_Directions for this task_
Set down exactly the lines of the records from the top to the line containing "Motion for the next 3"; include both.

_Stored entries_
•••••
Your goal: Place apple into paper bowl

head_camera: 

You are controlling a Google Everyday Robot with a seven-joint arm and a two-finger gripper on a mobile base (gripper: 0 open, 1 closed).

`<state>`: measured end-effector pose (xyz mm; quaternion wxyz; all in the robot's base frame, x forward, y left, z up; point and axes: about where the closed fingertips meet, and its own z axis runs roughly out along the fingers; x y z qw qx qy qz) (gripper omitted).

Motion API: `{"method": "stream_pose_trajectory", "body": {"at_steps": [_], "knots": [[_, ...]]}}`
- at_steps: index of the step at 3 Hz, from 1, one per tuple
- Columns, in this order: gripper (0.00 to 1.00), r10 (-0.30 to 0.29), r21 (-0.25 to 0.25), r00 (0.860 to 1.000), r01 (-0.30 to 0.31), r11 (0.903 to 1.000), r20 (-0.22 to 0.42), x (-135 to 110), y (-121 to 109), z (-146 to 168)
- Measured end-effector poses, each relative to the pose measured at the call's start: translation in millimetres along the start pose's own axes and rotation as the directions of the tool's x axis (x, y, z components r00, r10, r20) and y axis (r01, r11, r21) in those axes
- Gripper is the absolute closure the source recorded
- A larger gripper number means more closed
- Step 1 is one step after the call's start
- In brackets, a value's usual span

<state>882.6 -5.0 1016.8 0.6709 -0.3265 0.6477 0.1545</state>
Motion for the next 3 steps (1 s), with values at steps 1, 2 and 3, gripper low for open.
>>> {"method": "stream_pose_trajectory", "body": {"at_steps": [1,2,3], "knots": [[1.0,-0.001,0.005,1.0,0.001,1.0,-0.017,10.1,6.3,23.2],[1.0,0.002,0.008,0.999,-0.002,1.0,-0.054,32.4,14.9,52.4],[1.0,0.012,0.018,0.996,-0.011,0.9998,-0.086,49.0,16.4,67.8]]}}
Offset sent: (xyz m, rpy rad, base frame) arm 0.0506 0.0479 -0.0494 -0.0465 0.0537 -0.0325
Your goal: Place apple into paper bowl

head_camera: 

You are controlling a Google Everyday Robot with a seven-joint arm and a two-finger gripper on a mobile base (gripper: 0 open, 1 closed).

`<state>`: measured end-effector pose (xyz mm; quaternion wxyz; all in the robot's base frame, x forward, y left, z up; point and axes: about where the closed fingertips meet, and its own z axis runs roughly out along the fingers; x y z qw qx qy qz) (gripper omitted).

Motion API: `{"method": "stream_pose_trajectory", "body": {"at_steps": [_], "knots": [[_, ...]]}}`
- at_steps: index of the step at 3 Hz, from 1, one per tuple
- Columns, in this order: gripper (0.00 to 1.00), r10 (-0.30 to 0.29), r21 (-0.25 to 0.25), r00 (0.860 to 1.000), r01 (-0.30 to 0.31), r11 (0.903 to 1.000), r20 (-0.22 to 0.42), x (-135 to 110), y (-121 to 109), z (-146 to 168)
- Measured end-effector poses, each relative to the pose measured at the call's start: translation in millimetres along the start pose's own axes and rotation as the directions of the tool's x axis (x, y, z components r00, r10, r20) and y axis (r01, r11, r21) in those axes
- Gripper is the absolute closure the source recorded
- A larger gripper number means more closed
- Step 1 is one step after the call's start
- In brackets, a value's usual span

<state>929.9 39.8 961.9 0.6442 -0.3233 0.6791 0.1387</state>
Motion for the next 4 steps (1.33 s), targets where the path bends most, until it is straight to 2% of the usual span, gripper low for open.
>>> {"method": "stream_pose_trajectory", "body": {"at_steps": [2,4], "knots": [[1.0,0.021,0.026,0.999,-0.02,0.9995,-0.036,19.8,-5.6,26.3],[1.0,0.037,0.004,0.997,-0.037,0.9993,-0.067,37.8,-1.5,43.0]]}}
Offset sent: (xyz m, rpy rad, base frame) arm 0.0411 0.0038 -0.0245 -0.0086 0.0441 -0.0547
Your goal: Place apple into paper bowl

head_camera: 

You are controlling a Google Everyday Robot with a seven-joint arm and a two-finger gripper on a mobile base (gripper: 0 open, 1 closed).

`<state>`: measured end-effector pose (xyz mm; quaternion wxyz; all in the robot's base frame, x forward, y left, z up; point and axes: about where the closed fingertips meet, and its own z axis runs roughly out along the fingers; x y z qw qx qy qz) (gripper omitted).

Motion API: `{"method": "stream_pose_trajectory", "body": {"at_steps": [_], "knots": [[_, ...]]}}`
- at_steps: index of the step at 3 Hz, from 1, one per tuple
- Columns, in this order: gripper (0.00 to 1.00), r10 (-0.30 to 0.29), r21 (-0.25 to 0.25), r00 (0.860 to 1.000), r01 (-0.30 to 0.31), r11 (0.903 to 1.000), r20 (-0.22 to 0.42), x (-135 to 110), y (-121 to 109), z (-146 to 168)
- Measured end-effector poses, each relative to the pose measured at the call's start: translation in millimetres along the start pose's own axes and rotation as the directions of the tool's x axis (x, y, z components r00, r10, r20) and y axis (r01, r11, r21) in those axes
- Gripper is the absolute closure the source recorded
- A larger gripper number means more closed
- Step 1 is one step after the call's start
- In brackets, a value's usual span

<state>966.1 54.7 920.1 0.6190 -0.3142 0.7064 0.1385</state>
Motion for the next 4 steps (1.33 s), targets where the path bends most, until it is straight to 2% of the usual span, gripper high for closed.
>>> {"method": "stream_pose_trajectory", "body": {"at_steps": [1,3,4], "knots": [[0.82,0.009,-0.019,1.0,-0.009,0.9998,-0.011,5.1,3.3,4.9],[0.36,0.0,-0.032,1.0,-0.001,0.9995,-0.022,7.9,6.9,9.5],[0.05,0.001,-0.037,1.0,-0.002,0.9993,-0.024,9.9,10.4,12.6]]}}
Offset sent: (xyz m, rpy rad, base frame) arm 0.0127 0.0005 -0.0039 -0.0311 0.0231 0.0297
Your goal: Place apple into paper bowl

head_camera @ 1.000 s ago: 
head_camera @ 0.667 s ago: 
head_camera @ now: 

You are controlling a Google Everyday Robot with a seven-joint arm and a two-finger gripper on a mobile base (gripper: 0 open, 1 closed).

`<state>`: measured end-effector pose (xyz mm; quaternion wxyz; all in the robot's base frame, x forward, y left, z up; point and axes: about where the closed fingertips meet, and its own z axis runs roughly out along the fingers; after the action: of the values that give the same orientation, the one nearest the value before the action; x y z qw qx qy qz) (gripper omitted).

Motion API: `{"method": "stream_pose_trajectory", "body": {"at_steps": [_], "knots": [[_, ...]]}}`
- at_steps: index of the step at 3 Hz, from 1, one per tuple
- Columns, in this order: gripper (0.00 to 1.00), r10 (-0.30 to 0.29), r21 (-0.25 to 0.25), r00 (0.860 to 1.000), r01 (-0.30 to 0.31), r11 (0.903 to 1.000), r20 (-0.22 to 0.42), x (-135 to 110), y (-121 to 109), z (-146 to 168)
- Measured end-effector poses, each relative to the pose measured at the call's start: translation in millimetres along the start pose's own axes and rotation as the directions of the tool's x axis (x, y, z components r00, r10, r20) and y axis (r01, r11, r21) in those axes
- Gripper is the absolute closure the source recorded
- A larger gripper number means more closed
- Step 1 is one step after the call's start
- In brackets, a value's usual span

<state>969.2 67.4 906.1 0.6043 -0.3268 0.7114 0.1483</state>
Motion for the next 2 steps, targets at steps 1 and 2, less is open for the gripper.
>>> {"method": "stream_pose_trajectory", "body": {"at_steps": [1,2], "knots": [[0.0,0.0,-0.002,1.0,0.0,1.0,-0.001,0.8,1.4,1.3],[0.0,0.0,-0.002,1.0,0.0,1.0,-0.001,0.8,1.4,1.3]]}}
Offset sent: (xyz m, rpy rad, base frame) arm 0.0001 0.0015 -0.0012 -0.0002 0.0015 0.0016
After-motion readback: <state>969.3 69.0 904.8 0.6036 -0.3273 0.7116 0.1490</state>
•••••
_Output for this task_
Your goal: Place apple into paper bowl

head_camera: 

You are controlling a Google Everyday Robot with a seven-joint arm and a two-finger gripper on a mobile base (gripper: 0 open, 1 closed).

`<state>`: measured end-effector pose (xyz mm; quaternion wxyz; all in the robot's base frame, x forward, y left, z up; point and axes: about where the closed fingertips meet, and its own z axis runs roughly out along the fingers; x y z qw qx qy qz) (gripper omitted).

Motion API: `{"method": "stream_pose_trajectory", "body": {"at_steps": [_], "knots": [[_, ...]]}}`
- at_steps: index of the step at 3 Hz, from 1, one per tuple
- Columns, in this order: gripper (0.00 to 1.00), r10 (-0.30 to 0.29), r21 (-0.25 to 0.25), r00 (0.860 to 1.000), r01 (-0.30 to 0.31), r11 (0.903 to 1.000), r20 (-0.22 to 0.42), x (-135 to 110), y (-121 to 109), z (-146 to 168)
- Measured end-effector poses, each relative to the pose measured at the call's start: translation in millimetres along the start pose's own axes and rotation as the directions of the tool's x axis (x, y, z components r00, r10, r20) and y axis (r01, r11, r21) in those axes
- Gripper is the absolute closure the source recorded
- A larger gripper number means more closed
- Step 1 is one step after the call's start
- In brackets, a value's usual span

<state>882.6 -5.0 1016.8 0.6709 -0.3265 0.6477 0.1545</state>
Motion for the next 3 steps (1 s), with values at steps 1, 2 and 3, gripper low for open.

As written, the answer is complete.